Work instruction »
Go through the material below, count the lines with the word "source", and reply with the count alone.

Study material »
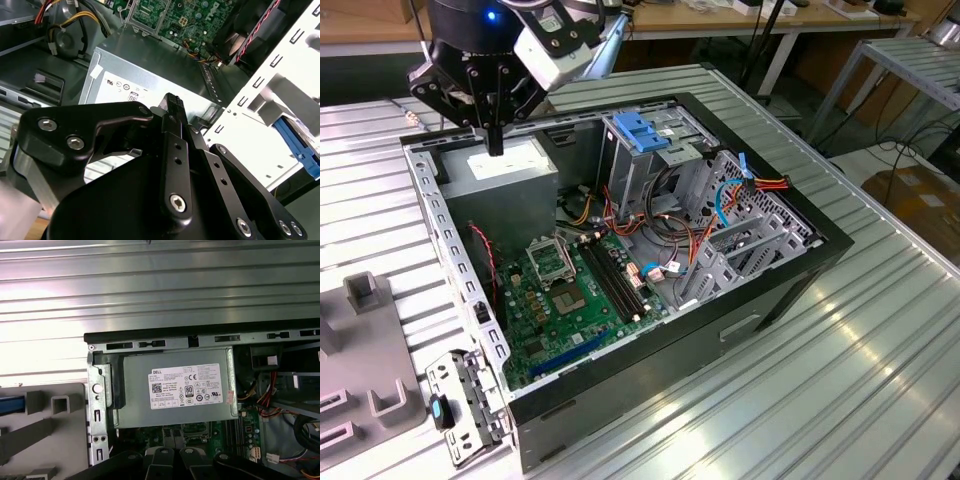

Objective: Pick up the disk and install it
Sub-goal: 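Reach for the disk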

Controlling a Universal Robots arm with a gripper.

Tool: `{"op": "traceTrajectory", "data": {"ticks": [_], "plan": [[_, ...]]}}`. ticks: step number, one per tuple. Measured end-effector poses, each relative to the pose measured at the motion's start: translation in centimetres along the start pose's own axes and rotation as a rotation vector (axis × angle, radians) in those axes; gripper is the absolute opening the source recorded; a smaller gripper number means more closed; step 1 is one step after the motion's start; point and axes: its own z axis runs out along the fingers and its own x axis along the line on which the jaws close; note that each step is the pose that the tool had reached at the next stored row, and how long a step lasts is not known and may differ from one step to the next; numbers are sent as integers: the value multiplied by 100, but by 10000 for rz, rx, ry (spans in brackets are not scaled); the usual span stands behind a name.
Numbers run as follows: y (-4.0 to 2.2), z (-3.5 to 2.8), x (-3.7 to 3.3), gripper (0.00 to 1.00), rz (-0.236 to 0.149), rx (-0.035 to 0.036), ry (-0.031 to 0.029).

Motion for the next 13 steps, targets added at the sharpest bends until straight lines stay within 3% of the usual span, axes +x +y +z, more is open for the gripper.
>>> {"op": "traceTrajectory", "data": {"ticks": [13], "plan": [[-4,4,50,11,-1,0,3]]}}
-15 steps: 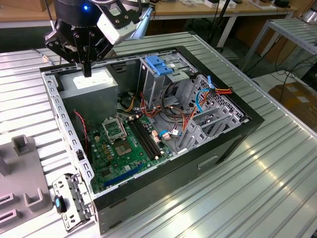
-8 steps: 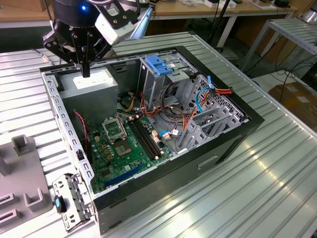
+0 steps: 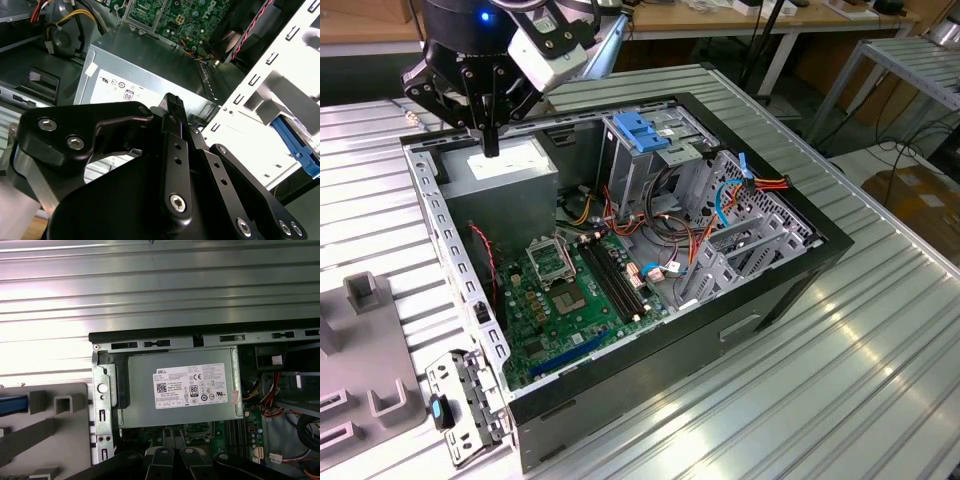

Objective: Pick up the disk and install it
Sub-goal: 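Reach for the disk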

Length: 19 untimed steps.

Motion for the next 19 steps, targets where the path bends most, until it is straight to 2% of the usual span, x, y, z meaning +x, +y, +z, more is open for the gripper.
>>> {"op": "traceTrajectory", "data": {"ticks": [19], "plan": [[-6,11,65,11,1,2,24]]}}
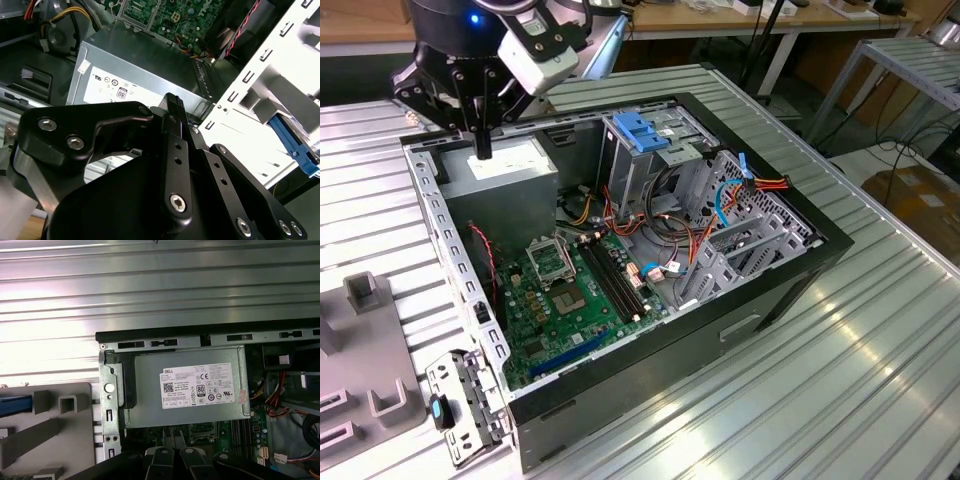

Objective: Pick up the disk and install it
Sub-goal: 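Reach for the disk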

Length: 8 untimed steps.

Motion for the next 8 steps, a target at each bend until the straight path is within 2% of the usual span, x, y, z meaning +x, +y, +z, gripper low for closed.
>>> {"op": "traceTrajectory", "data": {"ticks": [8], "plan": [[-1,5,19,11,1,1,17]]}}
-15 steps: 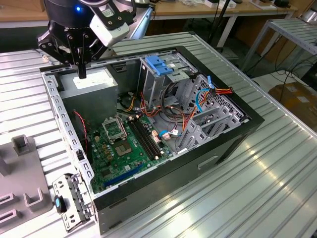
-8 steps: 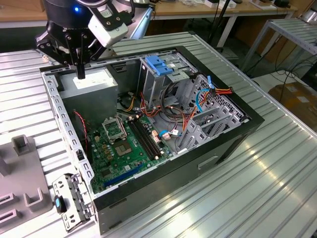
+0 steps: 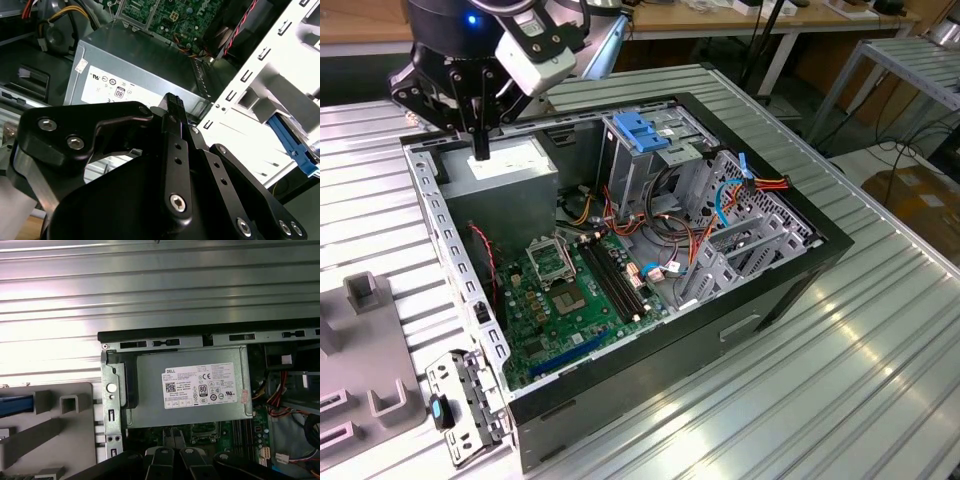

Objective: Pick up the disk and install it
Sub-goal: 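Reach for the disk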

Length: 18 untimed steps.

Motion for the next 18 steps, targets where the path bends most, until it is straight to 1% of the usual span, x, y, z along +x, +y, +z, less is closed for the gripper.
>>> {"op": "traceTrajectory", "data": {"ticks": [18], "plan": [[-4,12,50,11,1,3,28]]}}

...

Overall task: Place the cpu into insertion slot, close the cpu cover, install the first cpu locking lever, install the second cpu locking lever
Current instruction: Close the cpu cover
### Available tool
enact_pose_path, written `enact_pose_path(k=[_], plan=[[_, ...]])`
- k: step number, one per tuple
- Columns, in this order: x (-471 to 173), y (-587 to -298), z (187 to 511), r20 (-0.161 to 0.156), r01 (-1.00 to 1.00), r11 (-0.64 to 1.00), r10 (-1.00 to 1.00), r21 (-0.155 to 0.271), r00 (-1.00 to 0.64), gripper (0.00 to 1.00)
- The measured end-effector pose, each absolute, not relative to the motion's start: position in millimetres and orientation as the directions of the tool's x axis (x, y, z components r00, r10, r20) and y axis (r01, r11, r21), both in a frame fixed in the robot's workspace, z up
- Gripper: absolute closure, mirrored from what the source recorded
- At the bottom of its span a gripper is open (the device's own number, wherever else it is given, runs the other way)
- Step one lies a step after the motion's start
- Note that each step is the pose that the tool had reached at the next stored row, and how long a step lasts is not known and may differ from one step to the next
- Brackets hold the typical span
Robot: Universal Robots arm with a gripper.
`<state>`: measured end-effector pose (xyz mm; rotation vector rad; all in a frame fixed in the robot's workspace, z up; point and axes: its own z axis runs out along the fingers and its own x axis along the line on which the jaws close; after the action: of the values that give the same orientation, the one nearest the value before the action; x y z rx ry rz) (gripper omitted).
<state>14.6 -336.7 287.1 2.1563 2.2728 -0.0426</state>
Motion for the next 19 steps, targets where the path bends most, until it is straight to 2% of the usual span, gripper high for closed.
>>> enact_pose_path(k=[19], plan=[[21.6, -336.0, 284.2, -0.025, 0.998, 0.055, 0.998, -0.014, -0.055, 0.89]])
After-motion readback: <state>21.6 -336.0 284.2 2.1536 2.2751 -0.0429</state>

Written solution »
2